I never especially wanted to see Dollman or Demonic Toys, but I definitely want to see Dollman vs. Demonic Toys, and you gotta start at the beginning. It’s a cheap and stupid little direct-to-video sci-fi flick, but it’s got its moments. The lead girl is introduced beating the hell out of a local drug dealer, and the hero is a tiny detective from another planet chasing down an evil disembodied head. And there are occasional moments of hilarity, some of them intentional (like the dialogue on Dollman’s home planet). Also, Dollman has angry violence issues, so there are bunches of bodies including an exploding henchman.

The floating head is Sproog, played by something called Frank Collision, the rogue alien doll man is Tim Thomerson, best known from the Trancers series, and the girl got a plum role in Born In East L.A. Jackie Earle Haley plays a henchman. Director Pyun has been “much vituperated against” according to his IMDB page.

Beautiful Daiga (Yekaterina Golubeva, mysterious sister/lover of Pola X) has emigrated from Lithuania to Paris and is looking for a place to stay and work. Theo (Alex Descas, father in 35 Shots of Rum) is a struggling musician, and his brother Camille (Richard Courcet) a transvestite dancer. One of these three people might be connected to the serial “Granny Killer” who has been terrorizing Paris for a while.

Theo is from Martinique, married to Mona (Beatrice Dalle of The Intruder, also an intruder in Inside). Their relationship issues provide a solid center to the murder mystery plot – turns out Camille and his lover Raphael are the wanted criminals, killing old women and robbing their apartments for money to party.

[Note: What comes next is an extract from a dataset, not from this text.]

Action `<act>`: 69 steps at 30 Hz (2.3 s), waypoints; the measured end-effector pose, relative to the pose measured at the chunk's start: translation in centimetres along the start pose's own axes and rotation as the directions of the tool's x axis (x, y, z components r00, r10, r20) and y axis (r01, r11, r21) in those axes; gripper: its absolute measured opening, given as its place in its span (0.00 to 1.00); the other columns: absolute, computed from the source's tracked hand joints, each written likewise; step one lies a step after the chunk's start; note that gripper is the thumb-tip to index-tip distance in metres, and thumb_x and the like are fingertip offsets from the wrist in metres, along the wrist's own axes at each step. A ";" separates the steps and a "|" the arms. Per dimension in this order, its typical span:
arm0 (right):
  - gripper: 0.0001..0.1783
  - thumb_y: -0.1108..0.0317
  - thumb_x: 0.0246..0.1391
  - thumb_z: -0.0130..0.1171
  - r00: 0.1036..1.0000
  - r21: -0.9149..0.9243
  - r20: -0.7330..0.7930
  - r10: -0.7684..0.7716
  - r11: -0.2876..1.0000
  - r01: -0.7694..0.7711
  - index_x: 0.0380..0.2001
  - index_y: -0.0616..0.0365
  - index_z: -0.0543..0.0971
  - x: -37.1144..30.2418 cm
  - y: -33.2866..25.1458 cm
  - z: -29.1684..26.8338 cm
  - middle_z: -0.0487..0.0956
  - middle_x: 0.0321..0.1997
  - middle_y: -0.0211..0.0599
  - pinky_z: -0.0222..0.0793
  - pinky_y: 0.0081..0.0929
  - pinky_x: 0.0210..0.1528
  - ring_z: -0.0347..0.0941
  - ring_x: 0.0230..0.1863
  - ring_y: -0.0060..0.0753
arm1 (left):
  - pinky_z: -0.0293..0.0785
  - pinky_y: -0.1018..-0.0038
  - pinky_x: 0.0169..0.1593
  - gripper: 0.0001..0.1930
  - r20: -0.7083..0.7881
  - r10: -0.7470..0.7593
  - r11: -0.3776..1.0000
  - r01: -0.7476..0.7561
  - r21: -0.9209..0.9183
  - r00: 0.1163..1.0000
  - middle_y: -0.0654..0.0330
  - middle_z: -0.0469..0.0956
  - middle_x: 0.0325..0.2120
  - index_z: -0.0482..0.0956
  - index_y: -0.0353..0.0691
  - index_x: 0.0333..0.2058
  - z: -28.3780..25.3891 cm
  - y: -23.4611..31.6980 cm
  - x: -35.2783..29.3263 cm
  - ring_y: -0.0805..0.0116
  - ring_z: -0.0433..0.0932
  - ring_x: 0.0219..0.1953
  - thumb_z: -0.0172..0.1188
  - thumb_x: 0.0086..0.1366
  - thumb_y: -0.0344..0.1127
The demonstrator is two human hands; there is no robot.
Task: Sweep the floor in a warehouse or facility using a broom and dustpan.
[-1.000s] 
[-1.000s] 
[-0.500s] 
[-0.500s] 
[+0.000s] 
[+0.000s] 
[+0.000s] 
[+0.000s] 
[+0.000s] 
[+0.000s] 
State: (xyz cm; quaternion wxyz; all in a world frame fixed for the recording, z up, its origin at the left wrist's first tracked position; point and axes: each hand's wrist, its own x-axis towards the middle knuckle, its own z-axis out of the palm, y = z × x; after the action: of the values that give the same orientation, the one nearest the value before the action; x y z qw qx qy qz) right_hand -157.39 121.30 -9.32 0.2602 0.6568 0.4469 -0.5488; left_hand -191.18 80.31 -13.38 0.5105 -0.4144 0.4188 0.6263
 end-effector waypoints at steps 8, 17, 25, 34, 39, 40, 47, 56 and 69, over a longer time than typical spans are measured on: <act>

Sort of like 35 Shots of Rum, following a few characters, you gradually realize who they are and how they know each other, more grounded and straightforward than The Intruder or Trouble Every Day – only instead of ending with a wedding, it ends with two guys being locked up.

Senses of Cinema provides a handle on many of her films: “Denis continues to explore the legacy of colonial and post-colonial societies by concentrating upon shared experiences of displacement – through an ensemble of characters who are struggling to find, return to or willfully create a sense of home, possibility, passion, belonging.”

I also watched her nine-minute segment from A Propos de Nice the following year, tragically entitled Nice, Very Nice. Young Denis regular Gregoire Colin is snatched off the sidewalk by some guys he knows, given a gun and an apparently convincing speech (we don’t hear it – there’s no spoken dialogue). Colin stops at the beach to think, then heads through a parade to a restaurant, where he finds and kills his man. The plot seems like an excuse to film the parade.